[INPUT DATA Boundary: Start]
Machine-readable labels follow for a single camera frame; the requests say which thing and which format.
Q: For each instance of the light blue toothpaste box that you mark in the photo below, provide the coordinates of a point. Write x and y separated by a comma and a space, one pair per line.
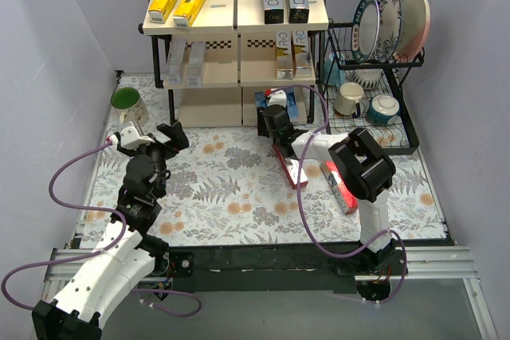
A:
261, 100

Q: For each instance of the small yellow box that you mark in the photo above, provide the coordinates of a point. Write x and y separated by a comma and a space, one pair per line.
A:
187, 12

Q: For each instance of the blue floral plate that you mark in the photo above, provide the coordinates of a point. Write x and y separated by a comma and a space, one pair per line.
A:
390, 21

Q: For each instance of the black wire dish rack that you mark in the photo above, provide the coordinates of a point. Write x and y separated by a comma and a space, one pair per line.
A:
399, 138

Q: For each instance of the teal rimmed plate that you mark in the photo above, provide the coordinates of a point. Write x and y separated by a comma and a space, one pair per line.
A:
365, 30

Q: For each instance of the light blue mug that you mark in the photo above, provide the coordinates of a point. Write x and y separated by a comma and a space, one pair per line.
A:
333, 75

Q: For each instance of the silver RO toothpaste box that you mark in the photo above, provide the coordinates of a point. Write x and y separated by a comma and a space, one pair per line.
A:
302, 58

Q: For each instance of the silver white toothpaste box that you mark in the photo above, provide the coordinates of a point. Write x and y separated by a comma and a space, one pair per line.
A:
195, 67

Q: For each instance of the white bowl blue pattern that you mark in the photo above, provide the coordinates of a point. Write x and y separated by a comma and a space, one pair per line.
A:
368, 79

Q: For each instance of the green floral mug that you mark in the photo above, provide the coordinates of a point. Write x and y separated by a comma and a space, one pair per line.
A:
129, 106

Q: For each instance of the silver striped toothpaste box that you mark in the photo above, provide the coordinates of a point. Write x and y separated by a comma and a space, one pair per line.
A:
174, 71

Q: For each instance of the brown red toothpaste box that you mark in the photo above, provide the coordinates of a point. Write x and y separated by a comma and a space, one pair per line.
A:
289, 166

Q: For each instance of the cream mug black handle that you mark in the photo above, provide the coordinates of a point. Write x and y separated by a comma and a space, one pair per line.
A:
348, 100

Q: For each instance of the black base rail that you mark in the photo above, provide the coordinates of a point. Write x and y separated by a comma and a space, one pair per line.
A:
303, 267

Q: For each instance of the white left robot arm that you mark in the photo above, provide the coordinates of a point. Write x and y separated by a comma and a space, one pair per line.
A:
126, 252

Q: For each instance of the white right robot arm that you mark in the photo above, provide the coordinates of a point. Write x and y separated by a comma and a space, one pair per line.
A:
364, 167

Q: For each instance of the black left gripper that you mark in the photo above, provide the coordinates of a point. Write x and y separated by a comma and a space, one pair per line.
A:
166, 145

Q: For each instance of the beige three-tier shelf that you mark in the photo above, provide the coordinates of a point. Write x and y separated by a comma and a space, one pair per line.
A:
240, 60

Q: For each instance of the pink beige plate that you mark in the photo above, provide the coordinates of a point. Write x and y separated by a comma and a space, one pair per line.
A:
414, 29

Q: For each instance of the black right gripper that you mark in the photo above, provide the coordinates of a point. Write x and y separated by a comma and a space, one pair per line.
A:
272, 129

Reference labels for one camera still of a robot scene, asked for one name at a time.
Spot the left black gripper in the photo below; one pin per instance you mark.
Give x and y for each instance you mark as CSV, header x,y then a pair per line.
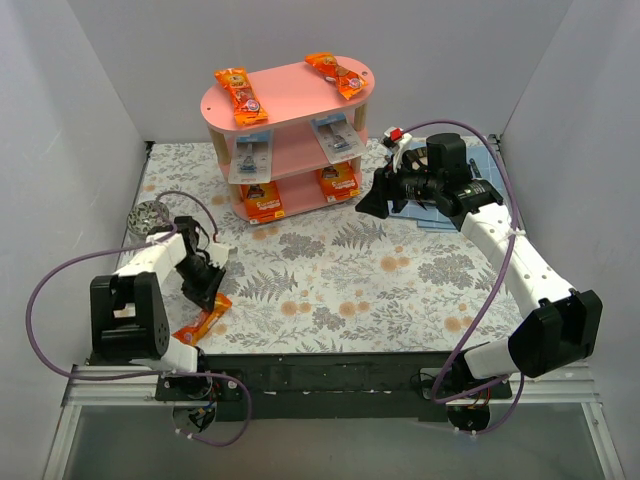
x,y
208,279

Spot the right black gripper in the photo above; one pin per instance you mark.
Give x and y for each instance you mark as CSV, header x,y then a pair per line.
x,y
388,191

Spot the orange Bic razor bag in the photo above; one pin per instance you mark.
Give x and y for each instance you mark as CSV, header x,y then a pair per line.
x,y
247,109
347,82
193,333

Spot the large orange Gillette Fusion5 box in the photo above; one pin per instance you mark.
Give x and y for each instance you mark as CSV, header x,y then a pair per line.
[INPUT DATA Boundary: End]
*WHAT YOU ARE ASKED TO DO*.
Out of the data above, set down the lines from the one with "Q: For each instance of the beige" to the one with "Spot the left", both included, exactly as written and with no additions.

*WORKED SOLUTION*.
Q: For each instance of the beige three-tier shelf that you mark in the photo above, provide the coordinates of a point. Write x and y separated by a comma and a space, one pair per line.
A:
240, 60

Q: For each instance of the pink beige plate that you mark in the photo above, provide the coordinates of a point. Write x and y separated by a comma and a space, one pair per line.
A:
414, 29

Q: For each instance of the black right gripper that you mark in the photo above, provide the coordinates of a point. Write x and y separated by a comma and a space, one pair per line.
A:
272, 129

Reference labels for one camera still of a robot scene, asked for one name at a time.
Spot the left black gripper in the photo below; one pin per instance you mark.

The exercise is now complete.